Description of the task:
Write out the data once more, exactly as it reads.

▼▼▼

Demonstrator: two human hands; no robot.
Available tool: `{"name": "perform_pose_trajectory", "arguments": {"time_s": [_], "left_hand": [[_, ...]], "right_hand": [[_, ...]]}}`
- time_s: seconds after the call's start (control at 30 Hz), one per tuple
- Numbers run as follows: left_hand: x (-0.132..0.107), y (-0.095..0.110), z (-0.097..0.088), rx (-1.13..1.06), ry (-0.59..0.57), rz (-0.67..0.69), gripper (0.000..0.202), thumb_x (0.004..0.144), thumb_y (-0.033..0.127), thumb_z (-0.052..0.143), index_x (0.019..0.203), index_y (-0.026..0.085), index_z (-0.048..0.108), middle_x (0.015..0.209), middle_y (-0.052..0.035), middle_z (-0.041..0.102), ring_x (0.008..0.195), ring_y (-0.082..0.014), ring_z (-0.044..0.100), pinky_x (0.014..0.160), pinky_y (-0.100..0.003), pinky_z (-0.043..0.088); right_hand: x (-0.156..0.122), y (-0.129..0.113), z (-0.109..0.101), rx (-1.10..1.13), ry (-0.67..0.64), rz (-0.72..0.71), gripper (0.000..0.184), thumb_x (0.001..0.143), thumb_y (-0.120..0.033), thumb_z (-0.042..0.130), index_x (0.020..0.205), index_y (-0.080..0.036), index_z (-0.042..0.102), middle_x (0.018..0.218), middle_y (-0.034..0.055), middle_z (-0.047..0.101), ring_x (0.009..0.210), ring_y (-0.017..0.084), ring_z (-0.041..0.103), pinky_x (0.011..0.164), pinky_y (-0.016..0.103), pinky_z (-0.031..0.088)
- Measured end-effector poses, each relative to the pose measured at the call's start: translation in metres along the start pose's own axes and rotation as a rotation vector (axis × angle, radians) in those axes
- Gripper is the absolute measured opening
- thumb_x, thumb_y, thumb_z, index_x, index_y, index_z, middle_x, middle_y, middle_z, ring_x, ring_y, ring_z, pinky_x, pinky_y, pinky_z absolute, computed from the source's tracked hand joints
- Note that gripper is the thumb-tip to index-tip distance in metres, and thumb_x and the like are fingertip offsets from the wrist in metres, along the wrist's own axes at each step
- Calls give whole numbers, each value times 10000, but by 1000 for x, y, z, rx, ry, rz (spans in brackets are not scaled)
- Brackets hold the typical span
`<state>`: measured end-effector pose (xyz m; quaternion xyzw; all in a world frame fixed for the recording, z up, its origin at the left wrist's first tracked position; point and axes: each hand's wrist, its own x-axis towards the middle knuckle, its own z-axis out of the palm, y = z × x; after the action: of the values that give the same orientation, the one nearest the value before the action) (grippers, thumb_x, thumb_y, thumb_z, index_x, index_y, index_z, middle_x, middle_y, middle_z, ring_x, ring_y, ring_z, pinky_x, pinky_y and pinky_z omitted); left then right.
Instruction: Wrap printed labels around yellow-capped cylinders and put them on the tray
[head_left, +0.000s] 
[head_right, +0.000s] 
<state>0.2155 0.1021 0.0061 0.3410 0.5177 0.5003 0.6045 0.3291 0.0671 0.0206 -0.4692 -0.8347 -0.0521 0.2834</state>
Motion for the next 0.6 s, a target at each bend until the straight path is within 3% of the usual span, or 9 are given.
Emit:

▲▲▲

Output for this exercise:
Demonstrator: two human hands; no robot.
Available tool: `{"name": "perform_pose_trajectory", "arguments": {"time_s": [_], "left_hand": [[_, ...]], "right_hand": [[_, ...]]}}`
- time_s: seconds after the call's start (control at 30 Hz), one per tuple
- Numbers run as follows: left_hand: x (-0.132..0.107), y (-0.095..0.110), z (-0.097..0.088), rx (-1.13..1.06), ry (-0.59..0.57), rz (-0.67..0.69), gripper (0.000..0.202), thumb_x (0.004..0.144), thumb_y (-0.033..0.127), thumb_z (-0.052..0.143), index_x (0.019..0.203), index_y (-0.026..0.085), index_z (-0.048..0.108), middle_x (0.015..0.209), middle_y (-0.052..0.035), middle_z (-0.041..0.102), ring_x (0.008..0.195), ring_y (-0.082..0.014), ring_z (-0.044..0.100), pinky_x (0.014..0.160), pinky_y (-0.100..0.003), pinky_z (-0.043..0.088); right_hand: x (-0.156..0.122), y (-0.129..0.113), z (-0.109..0.101), rx (-1.10..1.13), ry (-0.67..0.64), rz (-0.72..0.71), gripper (0.000..0.184), thumb_x (0.001..0.143), thumb_y (-0.120..0.033), thumb_z (-0.042..0.130), index_x (0.020..0.205), index_y (-0.080..0.036), index_z (-0.042..0.102), middle_x (0.018..0.218), middle_y (-0.034..0.055), middle_z (-0.047..0.101), ring_x (0.009..0.210), ring_y (-0.017..0.084), ring_z (-0.041..0.103), pinky_x (0.011..0.164), pinky_y (-0.016..0.103), pinky_z (-0.031..0.088)
- Measured end-effector poses, each relative to the pose measured at the call's start: translation in metres along the start pose's own axes and rotation as a rotation vector (axis × angle, radians) in those axes
- Gripper is the absolute measured opening
- thumb_x, thumb_y, thumb_z, index_x, index_y, index_z, middle_x, middle_y, middle_z, ring_x, ring_y, ring_z, pinky_x, pinky_y, pinky_z absolute, computed from the source's tracked hand joints
- Note that gripper is the thumb-tip to index-tip distance in metres, and thumb_x and the like are fingertip offsets from the wrist in metres, along the wrist's own axes at each step
- Calls give whole numbers, each value times 10000, but by 1000 for x, y, z, rx, ry, rz (spans in brackets are not scaled)
- Brackets hold the typical span
`<state>`: measured end-effector pose (xyz m; quaternion xyzw; all in a world frame fixed for the recording, z up, its origin at the left wrist's first tracked position; point and axes: each hand's wrist, its own x-axis towards the middle knuckle, its own z-axis out of the palm, y = z × x; after the action: of the values that give the same orientation, the one nearest the value before the action) (grippers, thumb_x, thumb_y, thumb_z, index_x, index_y, index_z, middle_x, middle_y, middle_z, ring_x, ring_y, ring_z, pinky_x, pinky_y and pinky_z omitted); left then right.
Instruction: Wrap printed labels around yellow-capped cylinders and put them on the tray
[head_left, +0.000s] 
[head_right, +0.000s] 
<state>0.2155 0.1021 0.0061 0.3410 0.5177 0.5003 0.6045 0.3291 0.0671 0.0206 -0.4692 -0.8347 -0.0521 0.2834</state>
Motion for the next 0.6 s, a target at each bend until the straight path is within 3% of the usual span, or 9 are given.
Emit:

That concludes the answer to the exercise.